(ACTIVITY)
Write out exactly the lines of the entries below from the one holding "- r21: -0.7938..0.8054" to the one holding "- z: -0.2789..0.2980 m", inclusive, and leave out all other lines.

[Dataset excerpts]
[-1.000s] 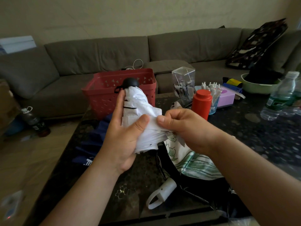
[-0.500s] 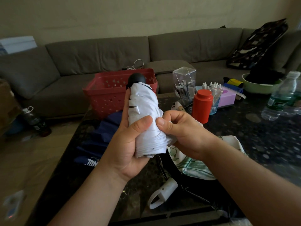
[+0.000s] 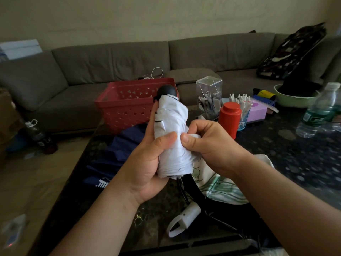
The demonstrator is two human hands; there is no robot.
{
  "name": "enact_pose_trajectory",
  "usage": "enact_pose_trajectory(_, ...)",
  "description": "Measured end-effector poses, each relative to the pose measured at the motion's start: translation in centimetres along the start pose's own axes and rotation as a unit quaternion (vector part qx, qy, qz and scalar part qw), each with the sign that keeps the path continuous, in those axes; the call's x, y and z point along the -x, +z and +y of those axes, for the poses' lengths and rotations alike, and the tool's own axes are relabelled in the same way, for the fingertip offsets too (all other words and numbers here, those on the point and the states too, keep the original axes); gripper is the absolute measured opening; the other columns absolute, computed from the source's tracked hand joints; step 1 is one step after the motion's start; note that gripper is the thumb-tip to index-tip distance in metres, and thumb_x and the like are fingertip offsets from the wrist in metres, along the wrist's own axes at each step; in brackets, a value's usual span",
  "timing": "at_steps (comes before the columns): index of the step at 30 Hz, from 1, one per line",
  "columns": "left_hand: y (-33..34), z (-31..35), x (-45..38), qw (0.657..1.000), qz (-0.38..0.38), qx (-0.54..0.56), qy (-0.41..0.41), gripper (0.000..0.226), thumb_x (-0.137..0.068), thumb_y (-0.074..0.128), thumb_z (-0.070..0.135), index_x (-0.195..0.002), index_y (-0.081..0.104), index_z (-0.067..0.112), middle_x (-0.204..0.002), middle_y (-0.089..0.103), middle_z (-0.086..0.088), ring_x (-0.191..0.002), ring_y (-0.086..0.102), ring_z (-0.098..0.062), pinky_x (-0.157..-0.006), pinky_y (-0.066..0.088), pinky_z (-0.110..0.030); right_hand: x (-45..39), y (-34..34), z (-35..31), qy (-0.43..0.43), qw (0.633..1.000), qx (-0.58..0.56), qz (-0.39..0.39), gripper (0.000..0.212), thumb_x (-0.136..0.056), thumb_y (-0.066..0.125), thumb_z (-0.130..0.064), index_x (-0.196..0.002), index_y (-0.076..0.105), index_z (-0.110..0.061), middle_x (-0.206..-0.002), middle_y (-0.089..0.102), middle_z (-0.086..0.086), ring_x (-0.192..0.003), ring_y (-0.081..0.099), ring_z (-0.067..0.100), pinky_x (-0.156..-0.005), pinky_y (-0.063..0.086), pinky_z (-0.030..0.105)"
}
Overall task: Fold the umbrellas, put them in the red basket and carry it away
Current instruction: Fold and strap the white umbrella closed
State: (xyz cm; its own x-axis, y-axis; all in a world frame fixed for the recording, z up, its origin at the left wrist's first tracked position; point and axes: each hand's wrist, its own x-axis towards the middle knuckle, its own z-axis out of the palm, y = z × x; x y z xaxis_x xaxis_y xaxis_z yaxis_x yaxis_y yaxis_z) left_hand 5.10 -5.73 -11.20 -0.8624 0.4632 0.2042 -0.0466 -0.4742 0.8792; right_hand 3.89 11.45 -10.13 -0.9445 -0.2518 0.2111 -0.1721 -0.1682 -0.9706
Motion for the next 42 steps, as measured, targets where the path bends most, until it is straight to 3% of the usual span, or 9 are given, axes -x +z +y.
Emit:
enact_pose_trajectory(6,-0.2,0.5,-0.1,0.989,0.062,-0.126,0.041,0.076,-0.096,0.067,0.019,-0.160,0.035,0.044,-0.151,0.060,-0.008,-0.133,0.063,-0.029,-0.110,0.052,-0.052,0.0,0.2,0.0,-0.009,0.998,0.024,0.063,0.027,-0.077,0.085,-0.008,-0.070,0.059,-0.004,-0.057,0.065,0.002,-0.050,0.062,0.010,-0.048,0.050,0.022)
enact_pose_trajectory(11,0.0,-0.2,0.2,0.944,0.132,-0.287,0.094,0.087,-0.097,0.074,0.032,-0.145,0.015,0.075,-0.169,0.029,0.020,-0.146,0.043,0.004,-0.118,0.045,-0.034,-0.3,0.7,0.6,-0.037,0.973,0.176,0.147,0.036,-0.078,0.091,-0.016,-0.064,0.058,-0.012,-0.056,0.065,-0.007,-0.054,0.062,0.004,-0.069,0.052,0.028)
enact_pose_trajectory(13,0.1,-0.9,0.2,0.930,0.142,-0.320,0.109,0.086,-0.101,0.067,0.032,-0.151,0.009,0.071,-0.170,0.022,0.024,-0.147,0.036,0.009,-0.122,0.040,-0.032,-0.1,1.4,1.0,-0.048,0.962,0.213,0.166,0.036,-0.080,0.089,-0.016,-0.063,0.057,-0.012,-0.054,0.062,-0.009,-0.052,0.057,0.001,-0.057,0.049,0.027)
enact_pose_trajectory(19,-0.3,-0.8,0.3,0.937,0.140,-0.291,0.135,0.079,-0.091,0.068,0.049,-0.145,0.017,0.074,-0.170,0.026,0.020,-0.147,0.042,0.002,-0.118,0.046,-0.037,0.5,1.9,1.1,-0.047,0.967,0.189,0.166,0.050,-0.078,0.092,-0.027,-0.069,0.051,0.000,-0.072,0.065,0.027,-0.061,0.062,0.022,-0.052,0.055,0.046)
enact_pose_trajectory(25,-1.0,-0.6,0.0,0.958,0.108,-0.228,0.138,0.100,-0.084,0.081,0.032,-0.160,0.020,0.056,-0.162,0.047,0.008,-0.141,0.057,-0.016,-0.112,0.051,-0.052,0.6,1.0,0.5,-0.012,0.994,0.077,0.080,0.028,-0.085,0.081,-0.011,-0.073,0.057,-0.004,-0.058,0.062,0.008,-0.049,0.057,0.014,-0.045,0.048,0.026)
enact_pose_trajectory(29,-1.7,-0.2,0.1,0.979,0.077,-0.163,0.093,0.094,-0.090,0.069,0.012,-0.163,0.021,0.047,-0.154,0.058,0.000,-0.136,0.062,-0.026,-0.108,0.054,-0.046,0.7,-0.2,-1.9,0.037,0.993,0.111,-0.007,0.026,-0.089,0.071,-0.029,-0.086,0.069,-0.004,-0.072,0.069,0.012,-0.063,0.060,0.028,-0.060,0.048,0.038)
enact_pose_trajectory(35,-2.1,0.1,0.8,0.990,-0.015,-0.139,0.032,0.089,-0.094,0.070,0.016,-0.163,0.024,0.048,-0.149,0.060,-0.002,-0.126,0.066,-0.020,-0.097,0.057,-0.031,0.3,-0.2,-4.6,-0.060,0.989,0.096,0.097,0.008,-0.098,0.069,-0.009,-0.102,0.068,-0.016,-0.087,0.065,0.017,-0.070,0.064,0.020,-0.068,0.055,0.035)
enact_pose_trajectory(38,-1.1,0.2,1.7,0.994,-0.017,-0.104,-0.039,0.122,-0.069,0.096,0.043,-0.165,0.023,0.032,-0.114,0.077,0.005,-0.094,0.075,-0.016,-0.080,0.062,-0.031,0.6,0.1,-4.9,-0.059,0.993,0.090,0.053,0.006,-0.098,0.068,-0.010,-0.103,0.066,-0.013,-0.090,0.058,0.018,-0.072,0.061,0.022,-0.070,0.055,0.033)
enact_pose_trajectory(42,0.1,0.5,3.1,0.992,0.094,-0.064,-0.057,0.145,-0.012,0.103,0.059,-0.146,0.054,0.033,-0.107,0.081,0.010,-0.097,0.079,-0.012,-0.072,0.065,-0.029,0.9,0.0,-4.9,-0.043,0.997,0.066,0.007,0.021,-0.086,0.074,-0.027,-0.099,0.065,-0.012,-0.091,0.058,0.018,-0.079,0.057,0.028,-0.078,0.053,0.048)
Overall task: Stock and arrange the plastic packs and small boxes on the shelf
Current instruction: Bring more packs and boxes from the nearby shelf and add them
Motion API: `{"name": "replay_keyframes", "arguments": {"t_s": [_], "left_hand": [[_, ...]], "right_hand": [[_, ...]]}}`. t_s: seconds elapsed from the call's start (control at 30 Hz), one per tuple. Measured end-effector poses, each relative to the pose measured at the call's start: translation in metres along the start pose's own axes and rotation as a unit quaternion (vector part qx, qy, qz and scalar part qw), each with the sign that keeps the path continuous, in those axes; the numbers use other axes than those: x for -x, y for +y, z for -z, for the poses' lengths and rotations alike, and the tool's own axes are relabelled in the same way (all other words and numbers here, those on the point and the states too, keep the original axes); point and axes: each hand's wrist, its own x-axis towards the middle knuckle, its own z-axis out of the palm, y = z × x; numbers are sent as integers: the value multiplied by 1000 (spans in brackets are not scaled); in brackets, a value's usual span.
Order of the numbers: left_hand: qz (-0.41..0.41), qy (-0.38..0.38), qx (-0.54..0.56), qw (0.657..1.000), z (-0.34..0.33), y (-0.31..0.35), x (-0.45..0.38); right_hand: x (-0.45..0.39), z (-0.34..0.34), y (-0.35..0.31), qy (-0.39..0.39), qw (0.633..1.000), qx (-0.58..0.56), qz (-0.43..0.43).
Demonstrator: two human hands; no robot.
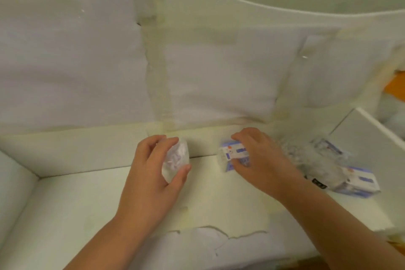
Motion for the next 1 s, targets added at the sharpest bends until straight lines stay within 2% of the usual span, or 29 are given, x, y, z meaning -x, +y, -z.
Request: {"name": "replay_keyframes", "arguments": {"t_s": [0.17, 0.33, 0.43, 0.53, 0.63, 0.8, 1.0], "left_hand": [[-20, -29, 33, 999, -21, 13, -7], [-19, -28, 49, 998, -32, 17, -2], [-12, -30, 50, 998, -32, 22, 4], [-17, -20, 43, 999, -30, 30, 10], [-31, -6, 25, 999, -25, 42, 13], [-49, 13, 17, 999, -24, 83, 21], [-74, -13, 42, 996, -59, 173, 59]], "right_hand": [[-10, -5, -9, -97, 981, 155, 58], [-20, -15, -10, -108, 965, 231, 67], [-16, -21, -8, -109, 974, 181, 74], [2, -27, -9, -115, 987, 102, 45], [23, -20, -11, -80, 996, 37, 21], [75, 24, 6, 19, 998, -36, -43], [185, 93, 62, 46, 990, -86, -104]]}}
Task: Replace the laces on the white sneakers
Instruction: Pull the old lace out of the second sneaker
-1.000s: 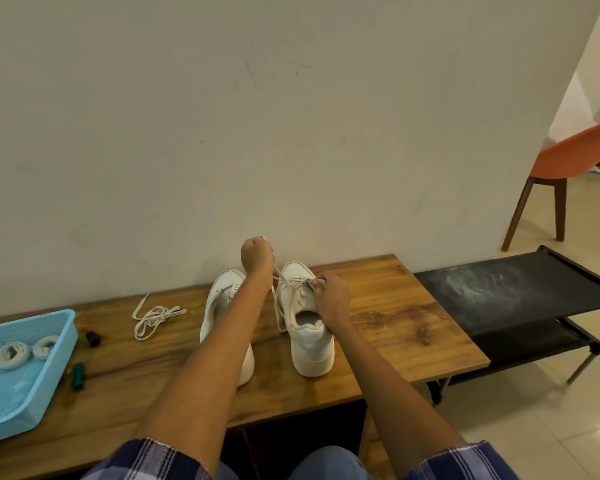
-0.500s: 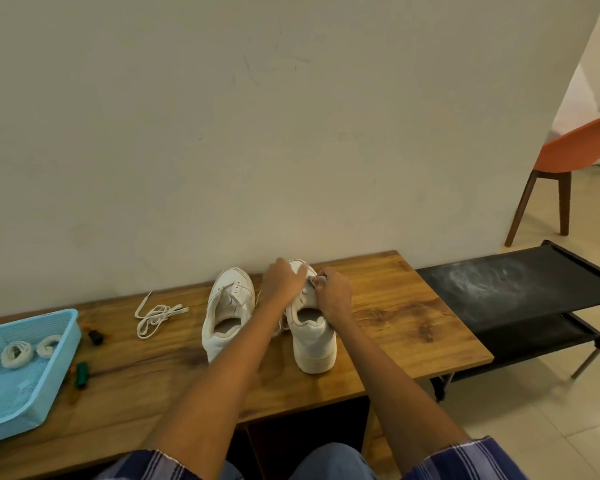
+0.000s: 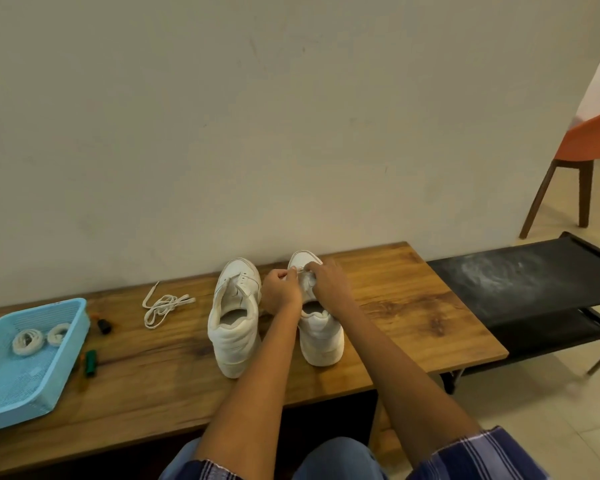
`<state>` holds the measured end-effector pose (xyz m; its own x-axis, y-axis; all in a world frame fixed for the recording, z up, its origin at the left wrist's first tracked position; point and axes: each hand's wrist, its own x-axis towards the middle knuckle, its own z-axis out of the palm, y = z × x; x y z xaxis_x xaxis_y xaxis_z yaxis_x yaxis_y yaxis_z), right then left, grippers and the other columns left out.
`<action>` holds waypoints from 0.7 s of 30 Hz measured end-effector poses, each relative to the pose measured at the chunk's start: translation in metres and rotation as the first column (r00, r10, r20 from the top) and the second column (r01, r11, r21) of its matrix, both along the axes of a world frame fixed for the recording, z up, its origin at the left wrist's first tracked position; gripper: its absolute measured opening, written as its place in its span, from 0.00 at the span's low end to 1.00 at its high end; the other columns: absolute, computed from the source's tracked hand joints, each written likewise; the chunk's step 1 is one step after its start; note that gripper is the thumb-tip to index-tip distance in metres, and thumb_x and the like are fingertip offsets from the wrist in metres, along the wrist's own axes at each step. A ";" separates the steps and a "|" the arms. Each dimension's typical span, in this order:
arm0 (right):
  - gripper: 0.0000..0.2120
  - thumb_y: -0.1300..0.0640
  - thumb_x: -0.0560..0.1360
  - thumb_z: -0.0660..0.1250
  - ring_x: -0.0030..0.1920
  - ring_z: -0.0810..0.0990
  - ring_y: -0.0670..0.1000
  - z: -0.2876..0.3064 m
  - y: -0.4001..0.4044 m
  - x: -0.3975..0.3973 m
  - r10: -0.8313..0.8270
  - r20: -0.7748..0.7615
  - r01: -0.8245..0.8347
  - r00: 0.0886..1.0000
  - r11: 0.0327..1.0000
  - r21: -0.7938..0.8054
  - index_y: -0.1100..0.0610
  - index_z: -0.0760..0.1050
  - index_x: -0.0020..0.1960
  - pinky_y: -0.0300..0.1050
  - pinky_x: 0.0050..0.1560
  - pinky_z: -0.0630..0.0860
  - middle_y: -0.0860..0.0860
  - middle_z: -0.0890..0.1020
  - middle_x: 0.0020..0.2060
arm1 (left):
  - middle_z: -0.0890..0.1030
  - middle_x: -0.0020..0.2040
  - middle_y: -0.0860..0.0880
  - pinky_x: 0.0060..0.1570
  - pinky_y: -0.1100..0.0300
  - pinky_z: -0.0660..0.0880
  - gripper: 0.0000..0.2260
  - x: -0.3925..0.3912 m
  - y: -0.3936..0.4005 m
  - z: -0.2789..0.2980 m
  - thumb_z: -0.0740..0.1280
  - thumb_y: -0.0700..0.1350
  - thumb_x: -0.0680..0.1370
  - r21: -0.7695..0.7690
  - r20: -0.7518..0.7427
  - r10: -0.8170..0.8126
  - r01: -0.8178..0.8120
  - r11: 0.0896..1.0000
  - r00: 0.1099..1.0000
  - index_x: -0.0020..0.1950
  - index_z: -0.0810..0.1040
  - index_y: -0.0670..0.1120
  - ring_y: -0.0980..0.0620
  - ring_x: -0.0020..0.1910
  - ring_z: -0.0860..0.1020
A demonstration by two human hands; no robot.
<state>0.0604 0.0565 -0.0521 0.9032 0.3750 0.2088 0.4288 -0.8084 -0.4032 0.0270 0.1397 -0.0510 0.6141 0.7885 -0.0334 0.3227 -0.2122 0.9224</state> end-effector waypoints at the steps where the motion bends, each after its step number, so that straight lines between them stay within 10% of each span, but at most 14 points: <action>1: 0.20 0.65 0.77 0.56 0.59 0.70 0.57 0.000 0.000 0.001 0.030 0.001 -0.030 1.000 0.999 -0.023 0.53 0.71 0.66 0.45 0.51 0.70 0.57 0.71 0.58 | 0.82 0.49 0.47 0.42 0.60 0.68 0.11 0.000 0.000 -0.001 0.65 0.50 0.77 -0.018 0.002 -0.001 0.001 1.000 1.000 0.50 0.81 0.44 0.49 0.46 0.77; 10: 0.11 0.57 0.78 0.60 0.57 0.69 0.57 -0.007 -0.005 0.003 -0.133 0.127 0.103 0.983 0.970 0.222 0.61 0.74 0.56 0.43 0.53 0.65 0.59 0.72 0.55 | 0.82 0.49 0.49 0.42 0.60 0.67 0.11 -0.004 -0.003 0.000 0.63 0.50 0.78 0.012 -0.006 0.017 -0.017 1.000 1.000 0.50 0.81 0.46 0.48 0.47 0.78; 17: 0.16 0.50 0.79 0.59 0.63 0.68 0.57 -0.008 0.000 0.009 0.079 0.043 -0.080 0.996 0.996 0.029 0.57 0.76 0.61 0.45 0.57 0.66 0.57 0.73 0.59 | 0.83 0.49 0.48 0.42 0.59 0.70 0.11 -0.001 -0.003 -0.001 0.63 0.49 0.78 0.082 -0.016 0.005 -0.004 0.997 1.000 0.51 0.82 0.47 0.47 0.47 0.78; 21: 0.13 0.56 0.81 0.56 0.54 0.71 0.55 -0.007 -0.004 0.003 -0.156 0.149 0.105 0.976 0.947 0.305 0.62 0.76 0.55 0.41 0.48 0.66 0.58 0.75 0.53 | 0.83 0.49 0.48 0.40 0.60 0.68 0.11 -0.001 -0.003 -0.002 0.63 0.49 0.78 0.094 -0.018 0.006 -0.005 0.996 1.000 0.52 0.82 0.46 0.48 0.47 0.78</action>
<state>0.0634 0.0529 -0.0588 0.8817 0.1553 0.4456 0.4103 -0.7185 -0.5616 0.0258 0.1369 -0.0525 0.6097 0.7921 0.0296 0.3408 -0.2957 0.8924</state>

(RESULT FOR THIS TASK)
  - r21: -0.7938..0.8054
  - index_y: -0.1100..0.0610
  - index_z: -0.0760..0.1050
  - index_x: -0.0020..0.1960
  - pinky_y: -0.0300..0.1050
  - pinky_x: 0.0050..0.1560
  - pinky_z: -0.0630..0.0860
  - middle_y: -0.0860..0.0860
  - middle_z: -0.0890..0.1020
  - middle_x: 0.0020..0.2060
arm1 (left):
  - middle_z: -0.0890..0.1030
  - middle_x: -0.0020..0.2040
  - middle_y: -0.0860..0.0880
  - pinky_x: 0.0060..0.1570
  - pinky_y: -0.1100..0.0300
  - pinky_z: -0.0660..0.0880
  - gripper: 0.0000..0.2260
  - x: -0.3925..0.3912 m
  - y: -0.3936..0.4005 m
  - z: -0.2789..0.2980 m

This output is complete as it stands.